What Reagan Can Teach Romney and Santorum

American Conservative politicians are at a rhetorical disadvantage running for national office, not only because the national media are largely liberal. Our cultural vocabulary is infused with liberal assumptions. For this reason, many of us who largely agree with social and economic conservatism cringe when we listen to conservative politicians either struggling to convey a conservative answer without giving offense (as in the case of Mitt Romney) or without bothering with a winsome delivery (as in the case of Rick Santorum).

Americans love a happy warrior, which is why they loved Ronald Reagan. He knew what he believed and why he believed it, and he was willing to offer reasons for his beliefs. But he also knew how to deliver his message with humor, wit, and self-deprecation. He was a serious man who did not take himself all that seriously. And thus, unlike today’s candidates (including the current occupant of the White House), he rarely used the first person singular. This is because Reagan loved America more than he loved himself. And it showed. 

Because he was a happy warrior, Reagan knew how to talk conservative while speaking liberal. He communicated the conservative message in the language of liberty, progress, and hope. Take, for example, these words from his famous 1987 speech delivered at the Berlin Wall:  

In the 1950s, Khrushchev predicted: “We will bury you.” But in the West today, we see a free world that has achieved a level of prosperity and well being unprecedented in all human history. In the Communist world, we see failure, technological backwardness, declining standards of health, even want of the most basic kind – too little food. Even today, the Soviet Union still cannot feed itself. After these four decades, then, there stands before the entire world one great and inescapable conclusion: Freedom leads to prosperity. Freedom replaces the ancient hatreds among the nations with comity and peace. Freedom is the victor.

Rather than directly challenging every detail of the Communist narrative – inevitable “progress” toward a classless society – Reagan simply rejected the narrative altogether and offered instead those ancient and eternal truths about the human good on which true conservatism rests – and which Reagan was convinced resided deep in the hearts of those suffering under totalitarian oppression.

Although Reagan was the most successful conservative politician in the modern era, neither of the two Republican front-runners has attempted to emulate him. Romney, to be sure, has a perpetually sunny disposition, but he is not much of a warrior. Santorum, on the other hand, is quite the warrior, though he is not rhetorically equipped to attract the ear of the unconverted.

When Romney tells us where he stands on certain political questions he often comes across as if he were reading bullet points in an internal memo distributed by the human resources department of a major corporation. Careful not to give offense, Romney does not inspire. In 2005, for example, Romney made this statement: “I am pro-life. I believe that abortion is the wrong choice except in cases of incest, rape, and to save the life of the mother.”


            Walking the walk . . .

But when Reagan wrote on abortion he was animated by an understanding of human equality that he found in the ideas of the Declaration of Independence and in Abraham Lincoln’s “a new birth of freedom.” “[W]e live in a time,” Reagan wrote, “when some do not value all human life. They want to pick and choose what individuals have value.”

Thus, for Reagan, the question of abortion turned on whether the unborn is a full-fledged member of the human family and not on whether the unborn exhibits the characteristics we find in that family’s more mature members: “Some have said that only those individuals with ‘consciousness of self’ are human beings. . . .Obviously, some influential people want to deny that every human life has intrinsic, sacred worth. They insist that a member of the human race must have certain qualities before they accord him or her status as a ‘human being.’”

Santorum’s problem is the opposite of Romney’s. He offers his political views with sturdy conviction, but often comes across as if he is reciting the canons of the Council of Trent. For example, on ABC’s This Week, Santorum said: “I don’t believe in an America where the separation of church and state is absolute. The idea that the church can have no influence or no involvement in the operation of the state is absolutely antithetical to the objectives and vision of our country.”

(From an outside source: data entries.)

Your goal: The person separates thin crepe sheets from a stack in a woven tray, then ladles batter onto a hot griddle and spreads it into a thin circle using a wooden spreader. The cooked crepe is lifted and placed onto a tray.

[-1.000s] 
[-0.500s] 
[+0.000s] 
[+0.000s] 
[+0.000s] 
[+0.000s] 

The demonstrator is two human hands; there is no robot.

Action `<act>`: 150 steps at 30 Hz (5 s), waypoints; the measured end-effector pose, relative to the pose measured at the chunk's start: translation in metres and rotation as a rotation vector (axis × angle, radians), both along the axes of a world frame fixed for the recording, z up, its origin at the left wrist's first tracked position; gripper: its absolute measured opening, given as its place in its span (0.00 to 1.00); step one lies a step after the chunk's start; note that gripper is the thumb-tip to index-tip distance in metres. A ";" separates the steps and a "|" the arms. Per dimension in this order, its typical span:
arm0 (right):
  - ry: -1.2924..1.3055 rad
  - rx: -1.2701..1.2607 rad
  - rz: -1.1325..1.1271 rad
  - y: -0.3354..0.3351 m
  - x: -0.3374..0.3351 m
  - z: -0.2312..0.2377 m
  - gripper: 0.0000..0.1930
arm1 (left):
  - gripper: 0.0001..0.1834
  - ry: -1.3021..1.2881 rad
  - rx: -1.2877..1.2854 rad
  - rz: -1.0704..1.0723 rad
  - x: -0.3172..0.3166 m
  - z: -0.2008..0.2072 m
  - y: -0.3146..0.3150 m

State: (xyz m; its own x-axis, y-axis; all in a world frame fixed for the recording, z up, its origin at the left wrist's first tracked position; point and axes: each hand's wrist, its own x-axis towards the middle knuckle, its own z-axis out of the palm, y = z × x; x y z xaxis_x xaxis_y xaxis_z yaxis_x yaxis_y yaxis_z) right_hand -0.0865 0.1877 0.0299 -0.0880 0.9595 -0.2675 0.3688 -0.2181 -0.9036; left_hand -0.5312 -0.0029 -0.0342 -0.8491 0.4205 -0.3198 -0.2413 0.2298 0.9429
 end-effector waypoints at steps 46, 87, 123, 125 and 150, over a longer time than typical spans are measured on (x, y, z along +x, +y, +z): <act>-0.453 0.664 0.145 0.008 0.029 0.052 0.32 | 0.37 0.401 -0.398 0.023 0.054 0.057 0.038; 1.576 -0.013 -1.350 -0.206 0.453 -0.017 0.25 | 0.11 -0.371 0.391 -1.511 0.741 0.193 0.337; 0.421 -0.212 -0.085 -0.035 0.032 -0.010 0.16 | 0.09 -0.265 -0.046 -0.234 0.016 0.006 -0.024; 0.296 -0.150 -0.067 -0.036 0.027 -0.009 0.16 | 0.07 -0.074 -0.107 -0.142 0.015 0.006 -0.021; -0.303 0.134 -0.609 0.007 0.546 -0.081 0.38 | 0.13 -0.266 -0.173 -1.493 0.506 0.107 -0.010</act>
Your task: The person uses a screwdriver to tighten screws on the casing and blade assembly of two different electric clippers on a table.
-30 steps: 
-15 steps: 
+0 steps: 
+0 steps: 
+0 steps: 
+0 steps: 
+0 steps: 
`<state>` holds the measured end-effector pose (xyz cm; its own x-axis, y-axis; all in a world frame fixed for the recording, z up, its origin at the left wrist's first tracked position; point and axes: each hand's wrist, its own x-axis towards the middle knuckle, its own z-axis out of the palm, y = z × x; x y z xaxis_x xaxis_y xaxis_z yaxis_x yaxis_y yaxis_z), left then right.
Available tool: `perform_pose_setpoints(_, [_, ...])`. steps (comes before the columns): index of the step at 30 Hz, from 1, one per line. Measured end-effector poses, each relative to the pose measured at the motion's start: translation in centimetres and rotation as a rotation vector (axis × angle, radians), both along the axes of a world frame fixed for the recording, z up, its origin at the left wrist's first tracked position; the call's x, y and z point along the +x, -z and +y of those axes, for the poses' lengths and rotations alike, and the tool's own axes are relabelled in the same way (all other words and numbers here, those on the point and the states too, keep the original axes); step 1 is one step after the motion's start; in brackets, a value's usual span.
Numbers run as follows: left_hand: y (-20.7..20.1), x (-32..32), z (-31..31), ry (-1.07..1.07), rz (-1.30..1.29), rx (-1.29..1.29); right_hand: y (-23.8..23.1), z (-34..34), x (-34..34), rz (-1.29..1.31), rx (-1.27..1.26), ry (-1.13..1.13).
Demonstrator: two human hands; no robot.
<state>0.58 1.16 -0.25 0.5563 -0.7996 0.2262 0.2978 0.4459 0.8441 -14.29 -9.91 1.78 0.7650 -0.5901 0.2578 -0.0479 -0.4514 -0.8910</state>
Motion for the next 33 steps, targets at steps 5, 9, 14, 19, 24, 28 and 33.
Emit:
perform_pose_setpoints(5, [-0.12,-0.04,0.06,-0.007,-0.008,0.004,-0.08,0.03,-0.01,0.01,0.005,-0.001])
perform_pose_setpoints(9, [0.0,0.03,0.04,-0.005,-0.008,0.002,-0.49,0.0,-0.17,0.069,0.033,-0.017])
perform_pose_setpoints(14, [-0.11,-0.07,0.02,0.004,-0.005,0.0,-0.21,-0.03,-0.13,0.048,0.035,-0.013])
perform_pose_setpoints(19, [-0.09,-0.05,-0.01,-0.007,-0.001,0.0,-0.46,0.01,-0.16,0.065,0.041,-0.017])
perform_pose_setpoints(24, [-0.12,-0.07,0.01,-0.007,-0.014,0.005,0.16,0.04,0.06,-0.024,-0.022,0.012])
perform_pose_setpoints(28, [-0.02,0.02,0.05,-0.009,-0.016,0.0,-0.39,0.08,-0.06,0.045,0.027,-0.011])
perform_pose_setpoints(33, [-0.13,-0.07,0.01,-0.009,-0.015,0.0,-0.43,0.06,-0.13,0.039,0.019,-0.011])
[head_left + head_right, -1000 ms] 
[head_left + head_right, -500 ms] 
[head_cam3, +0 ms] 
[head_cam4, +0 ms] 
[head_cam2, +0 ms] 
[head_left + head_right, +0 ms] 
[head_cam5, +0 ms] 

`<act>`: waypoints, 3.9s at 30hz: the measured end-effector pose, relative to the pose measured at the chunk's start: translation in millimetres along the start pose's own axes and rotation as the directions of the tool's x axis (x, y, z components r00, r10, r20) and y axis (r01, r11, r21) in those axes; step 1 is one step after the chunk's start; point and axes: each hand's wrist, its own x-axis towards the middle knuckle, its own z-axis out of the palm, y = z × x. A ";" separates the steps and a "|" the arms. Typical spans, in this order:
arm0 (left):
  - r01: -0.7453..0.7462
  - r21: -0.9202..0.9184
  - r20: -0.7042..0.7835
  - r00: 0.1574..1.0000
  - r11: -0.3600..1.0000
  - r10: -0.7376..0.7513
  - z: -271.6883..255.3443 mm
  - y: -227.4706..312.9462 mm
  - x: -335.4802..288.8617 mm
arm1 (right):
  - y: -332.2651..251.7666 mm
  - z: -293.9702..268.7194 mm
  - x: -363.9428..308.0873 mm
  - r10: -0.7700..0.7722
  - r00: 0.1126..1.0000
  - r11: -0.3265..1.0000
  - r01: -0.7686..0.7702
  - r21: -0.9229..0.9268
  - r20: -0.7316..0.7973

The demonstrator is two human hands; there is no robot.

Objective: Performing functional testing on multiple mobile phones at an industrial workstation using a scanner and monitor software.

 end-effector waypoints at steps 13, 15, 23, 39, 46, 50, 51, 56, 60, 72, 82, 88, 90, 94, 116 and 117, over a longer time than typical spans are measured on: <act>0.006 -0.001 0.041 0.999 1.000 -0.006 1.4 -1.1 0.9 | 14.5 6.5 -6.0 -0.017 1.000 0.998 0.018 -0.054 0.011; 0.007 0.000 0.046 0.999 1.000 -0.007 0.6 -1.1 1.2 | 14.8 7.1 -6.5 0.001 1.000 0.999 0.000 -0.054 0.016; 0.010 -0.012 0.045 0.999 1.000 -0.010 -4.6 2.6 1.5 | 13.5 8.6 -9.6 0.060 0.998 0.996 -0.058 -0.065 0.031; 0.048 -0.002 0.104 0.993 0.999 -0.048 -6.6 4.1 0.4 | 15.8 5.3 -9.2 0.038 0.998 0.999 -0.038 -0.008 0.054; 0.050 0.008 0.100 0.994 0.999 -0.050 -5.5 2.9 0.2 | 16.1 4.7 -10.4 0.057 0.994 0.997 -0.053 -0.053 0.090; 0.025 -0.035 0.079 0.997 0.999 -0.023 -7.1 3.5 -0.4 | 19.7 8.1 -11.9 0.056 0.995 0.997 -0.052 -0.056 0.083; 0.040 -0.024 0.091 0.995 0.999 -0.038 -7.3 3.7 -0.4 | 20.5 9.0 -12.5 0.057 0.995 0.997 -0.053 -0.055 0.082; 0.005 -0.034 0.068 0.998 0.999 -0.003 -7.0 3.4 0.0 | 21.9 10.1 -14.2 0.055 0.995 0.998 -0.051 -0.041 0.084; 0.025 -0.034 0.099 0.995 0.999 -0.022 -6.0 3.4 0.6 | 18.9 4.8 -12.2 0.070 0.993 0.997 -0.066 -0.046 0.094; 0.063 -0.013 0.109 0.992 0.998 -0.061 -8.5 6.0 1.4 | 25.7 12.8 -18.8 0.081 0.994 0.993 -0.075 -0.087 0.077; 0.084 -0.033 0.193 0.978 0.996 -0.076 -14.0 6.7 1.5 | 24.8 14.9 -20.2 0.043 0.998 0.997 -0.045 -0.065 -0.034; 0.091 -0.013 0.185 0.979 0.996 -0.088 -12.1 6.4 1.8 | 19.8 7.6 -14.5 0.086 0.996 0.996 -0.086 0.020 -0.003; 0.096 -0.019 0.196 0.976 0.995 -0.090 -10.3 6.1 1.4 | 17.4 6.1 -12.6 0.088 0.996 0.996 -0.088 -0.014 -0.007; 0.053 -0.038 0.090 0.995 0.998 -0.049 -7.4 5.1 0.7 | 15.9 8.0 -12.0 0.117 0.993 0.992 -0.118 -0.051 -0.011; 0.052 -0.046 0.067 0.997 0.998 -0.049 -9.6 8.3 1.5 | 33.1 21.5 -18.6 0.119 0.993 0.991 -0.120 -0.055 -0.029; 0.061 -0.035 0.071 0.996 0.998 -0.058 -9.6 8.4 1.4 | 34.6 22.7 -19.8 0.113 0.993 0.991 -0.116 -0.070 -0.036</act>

Reagan saw no need to be provocative and repudiate church-state separation in order to make a case for religious liberty. This is because for Reagan, as with the Founders, the first implied the second: “The unique thing about America is a wall in our Constitution separating church and state. It guarantees there will never be a state religion in this land, but at the same time it makes sure that every single American is free to choose and practice his or her religious beliefs or to choose no religion at all.”

This is why he could say that “the first amendment was not written to protect people and their laws from religious values; it was written to protect those values from government tyranny.” Instead of seeming to deny a bedrock American principle, as Santorum clumsily did on This Week, Reagan explained why it is called “the first freedom.”

There will, of course, never be another Reagan. But candidates who neglect to study how he articulated the conservative message in liberal prose do so at their peril.

Francis J. Beckwith is Professor of Philosophy & Church-State Studies, Baylor University, and 2016-17 Visiting Professor of Conservative Thought and Policy at the University of Colorado, Boulder. Among his many books is Taking Rites Seriously: Law, Politics, and the Reasonableness of Faith (Cambridge University Press, 2015).